Installation studies showed that this system has many advantages:
- The single module designed for small bio-waste streams may be readily paralleled for higher power system requirements.
- Digester gas may be routed to multiple farm sites to point of use, simplifying installation.
- A common inverter module may be utilized, which also serves other on-farm alternative energy sources, including wind power.
- No significant digester gas pre-treatment or compression is required.
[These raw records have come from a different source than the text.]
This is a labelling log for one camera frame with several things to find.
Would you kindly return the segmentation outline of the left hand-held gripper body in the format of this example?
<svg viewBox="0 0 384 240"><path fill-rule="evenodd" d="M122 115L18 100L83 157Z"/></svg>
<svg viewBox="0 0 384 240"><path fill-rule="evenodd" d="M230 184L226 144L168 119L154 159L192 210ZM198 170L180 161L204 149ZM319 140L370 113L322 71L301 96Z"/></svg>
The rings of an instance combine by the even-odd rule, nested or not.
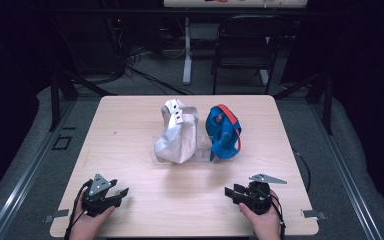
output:
<svg viewBox="0 0 384 240"><path fill-rule="evenodd" d="M111 206L119 207L121 205L122 199L116 199L115 195L106 196L112 188L108 183L109 181L100 174L96 174L87 182L86 192L82 197L82 208L89 216L95 217Z"/></svg>

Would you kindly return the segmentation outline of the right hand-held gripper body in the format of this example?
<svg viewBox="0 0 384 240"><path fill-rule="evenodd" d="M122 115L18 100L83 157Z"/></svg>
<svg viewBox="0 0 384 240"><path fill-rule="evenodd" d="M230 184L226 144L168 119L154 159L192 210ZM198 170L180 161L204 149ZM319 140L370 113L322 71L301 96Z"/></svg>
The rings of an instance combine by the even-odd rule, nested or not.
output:
<svg viewBox="0 0 384 240"><path fill-rule="evenodd" d="M245 186L248 188L248 193L243 194L244 200L242 203L257 215L265 214L273 205L269 184L286 184L286 181L263 173L252 175L249 180L250 182ZM281 206L277 209L277 213L279 215L283 214Z"/></svg>

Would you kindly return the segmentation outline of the blue cap with orange strap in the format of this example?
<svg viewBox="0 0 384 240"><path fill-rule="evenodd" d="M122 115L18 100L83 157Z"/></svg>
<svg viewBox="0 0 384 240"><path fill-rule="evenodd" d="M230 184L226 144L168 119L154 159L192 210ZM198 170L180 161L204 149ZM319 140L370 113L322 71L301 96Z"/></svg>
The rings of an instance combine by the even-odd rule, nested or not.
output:
<svg viewBox="0 0 384 240"><path fill-rule="evenodd" d="M226 160L241 150L242 128L238 118L225 105L213 106L206 119L206 132L211 139L210 160Z"/></svg>

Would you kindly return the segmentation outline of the white and pink cap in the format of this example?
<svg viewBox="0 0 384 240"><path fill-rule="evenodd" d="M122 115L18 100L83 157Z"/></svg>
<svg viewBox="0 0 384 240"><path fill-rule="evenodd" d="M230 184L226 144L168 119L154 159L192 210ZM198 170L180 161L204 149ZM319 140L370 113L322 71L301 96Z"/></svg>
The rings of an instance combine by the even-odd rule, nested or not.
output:
<svg viewBox="0 0 384 240"><path fill-rule="evenodd" d="M164 130L154 143L157 160L177 164L190 160L197 149L197 108L171 99L161 108L161 115Z"/></svg>

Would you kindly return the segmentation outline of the person's right hand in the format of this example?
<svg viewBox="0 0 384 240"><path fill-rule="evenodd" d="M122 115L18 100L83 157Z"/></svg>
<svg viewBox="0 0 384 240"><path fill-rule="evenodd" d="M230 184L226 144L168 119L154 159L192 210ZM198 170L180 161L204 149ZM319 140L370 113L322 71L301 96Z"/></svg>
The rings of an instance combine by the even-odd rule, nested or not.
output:
<svg viewBox="0 0 384 240"><path fill-rule="evenodd" d="M253 232L258 240L281 240L280 217L277 213L277 209L279 208L278 196L273 190L271 190L270 193L272 195L273 205L265 214L257 215L245 204L239 204L241 213L252 224Z"/></svg>

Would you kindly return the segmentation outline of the person's left hand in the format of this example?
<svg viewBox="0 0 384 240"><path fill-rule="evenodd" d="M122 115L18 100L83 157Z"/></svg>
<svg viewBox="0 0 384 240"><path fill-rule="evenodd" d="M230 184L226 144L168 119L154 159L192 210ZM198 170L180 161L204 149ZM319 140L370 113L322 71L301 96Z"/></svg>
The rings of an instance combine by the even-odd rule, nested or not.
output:
<svg viewBox="0 0 384 240"><path fill-rule="evenodd" d="M109 219L115 207L111 206L102 214L91 217L83 213L80 205L75 210L76 223L71 227L69 240L94 240L101 226Z"/></svg>

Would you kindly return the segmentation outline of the grey metal table clamp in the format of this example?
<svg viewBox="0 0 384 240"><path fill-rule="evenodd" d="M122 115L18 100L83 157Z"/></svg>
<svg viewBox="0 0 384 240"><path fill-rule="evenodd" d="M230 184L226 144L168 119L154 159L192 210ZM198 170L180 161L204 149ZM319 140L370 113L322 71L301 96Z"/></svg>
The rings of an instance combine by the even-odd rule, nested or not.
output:
<svg viewBox="0 0 384 240"><path fill-rule="evenodd" d="M52 223L55 218L68 216L69 209L57 210L50 215L46 215L43 219L43 223Z"/></svg>
<svg viewBox="0 0 384 240"><path fill-rule="evenodd" d="M302 210L301 213L304 218L311 218L314 220L325 220L328 218L324 212L319 212L317 210Z"/></svg>

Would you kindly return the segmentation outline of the black metal stand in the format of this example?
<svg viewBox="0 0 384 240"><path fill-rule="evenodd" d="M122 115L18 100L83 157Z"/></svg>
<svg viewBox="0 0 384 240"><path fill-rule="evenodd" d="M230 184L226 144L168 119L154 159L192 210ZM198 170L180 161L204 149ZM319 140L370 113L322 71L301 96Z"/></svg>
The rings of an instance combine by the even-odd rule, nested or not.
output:
<svg viewBox="0 0 384 240"><path fill-rule="evenodd" d="M321 97L323 100L322 124L329 135L332 134L331 129L331 115L333 103L333 81L328 73L316 73L313 76L293 84L286 90L281 91L274 95L276 100L283 99L288 95L298 91L302 87L310 85L310 90L305 99L308 104L317 104Z"/></svg>
<svg viewBox="0 0 384 240"><path fill-rule="evenodd" d="M92 92L97 93L101 97L114 96L114 93L110 93L97 85L89 82L85 78L71 71L57 71L50 82L51 91L51 110L52 110L52 123L50 132L54 131L60 123L61 111L60 111L60 96L62 93L68 101L75 101L79 97L78 91L75 89L74 84L78 83Z"/></svg>

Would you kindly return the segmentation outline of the white desk leg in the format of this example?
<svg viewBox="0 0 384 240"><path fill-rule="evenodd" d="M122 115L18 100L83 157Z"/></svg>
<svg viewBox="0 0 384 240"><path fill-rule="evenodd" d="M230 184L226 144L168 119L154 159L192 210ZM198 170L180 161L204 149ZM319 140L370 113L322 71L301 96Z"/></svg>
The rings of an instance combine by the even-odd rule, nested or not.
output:
<svg viewBox="0 0 384 240"><path fill-rule="evenodd" d="M185 59L184 59L182 82L185 85L189 85L191 83L192 56L191 56L190 21L188 18L185 19L184 30L185 30L185 33L184 33Z"/></svg>

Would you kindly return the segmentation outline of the black folding chair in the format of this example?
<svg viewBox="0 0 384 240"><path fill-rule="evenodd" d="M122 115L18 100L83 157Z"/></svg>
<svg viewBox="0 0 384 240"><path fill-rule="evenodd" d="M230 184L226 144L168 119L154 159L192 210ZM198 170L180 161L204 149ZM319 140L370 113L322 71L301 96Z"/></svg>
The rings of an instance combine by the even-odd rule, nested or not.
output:
<svg viewBox="0 0 384 240"><path fill-rule="evenodd" d="M267 94L289 26L289 21L277 15L242 14L225 19L216 33L212 93L216 93L219 69L247 69L267 72Z"/></svg>

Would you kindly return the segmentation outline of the aluminium floor rail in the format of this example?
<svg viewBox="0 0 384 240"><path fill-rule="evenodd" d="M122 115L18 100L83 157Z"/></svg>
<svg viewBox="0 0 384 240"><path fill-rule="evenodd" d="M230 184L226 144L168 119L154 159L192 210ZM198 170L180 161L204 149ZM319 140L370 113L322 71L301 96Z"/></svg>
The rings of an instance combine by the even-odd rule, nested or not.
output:
<svg viewBox="0 0 384 240"><path fill-rule="evenodd" d="M45 156L51 145L58 139L63 125L67 122L77 102L63 104L60 122L50 131L51 120L48 115L51 107L39 105L33 124L24 138L9 168L0 181L0 240L3 239L14 217L31 192L36 179L45 164Z"/></svg>
<svg viewBox="0 0 384 240"><path fill-rule="evenodd" d="M364 200L361 192L359 191L356 182L345 162L345 159L334 139L333 135L330 135L321 119L322 113L317 105L310 105L310 111L317 123L319 130L321 131L323 138L328 144L329 151L333 155L333 165L339 176L339 179L343 185L343 188L347 194L347 198L350 201L354 212L360 222L360 225L366 235L367 240L384 240L381 233L370 213L366 201Z"/></svg>
The analyses and studies conducted in Phase I showed feasibility of the steam Rankine system and fluidic bearing turbo-alternator approach for both residential and agricultural applications:
- A Rankine cycle system may be practically scaled to herds with as few as 25 cows.
- The reducing turbines may be suspended on fluidically damped gas bearings operating on system steam for efficiency, simplicity, reliability and long life.
- Electrical power generating efficiency is greater than 20 percent with 30 percent considered feasible.
- Combined Heat and Power efficiency is greater than 90 percent, with 95 percent considered feasible.
- Price of a CHP system with boiler and turbo-alternator of less than $500/kilowatt is achievable.
With 50 cows being able to produce 10 kilowatts of power, there is a market for 90,000 10-kilowatt digester gas to electrical power modules for herds of 500 cows or fewer. FmC's agricultural CHP unit may be readily scaled to provide all the power needs for an average home and simply modified to also burn natural gas. Total energy efficiency of more than 90 percent is achievable for a residential micro-CHP system versus 60 percent being typical for a home buying commercially generated electrical power and using a boiler/forced air heater powered by heating fuel. With low natural gas prices, the micro-CHP system looks even more economical. In addition, the improved overall efficiency reduces CO2 emissions by 30 to 60 percent. 30 to 50 million homes in North America are candidates for CHP. The installed system growth rate over the last 10 years is more than 20 percent, and more than 90 percent of homeowners are interested in installing CHP. The market will continue to grow according to Pike Research (Residential Combined Heat and Power Market to Reach $41 Billion by 2022, Forecasts Pike Research, Business Wire, Feb 23, 2012).
With FmC's unique steam turbo-alternator spinning on steam-powered fluidic bearings, teaming with the right residential heating partner who will also service the agricultural market, could make FmC a major player in CHP systems. The high volumes of the residential market will allow a great reduction in manufacturing costs, allowing FmC to meet its $500/Kilowatt price target for CHP modules for small digester systems and opening up a digester CHP module market of $450 million.
FmC plans to manufacture all or part of the turbo-alternator, and our heating system partner will manufacture the boiler and be responsible for sales and service.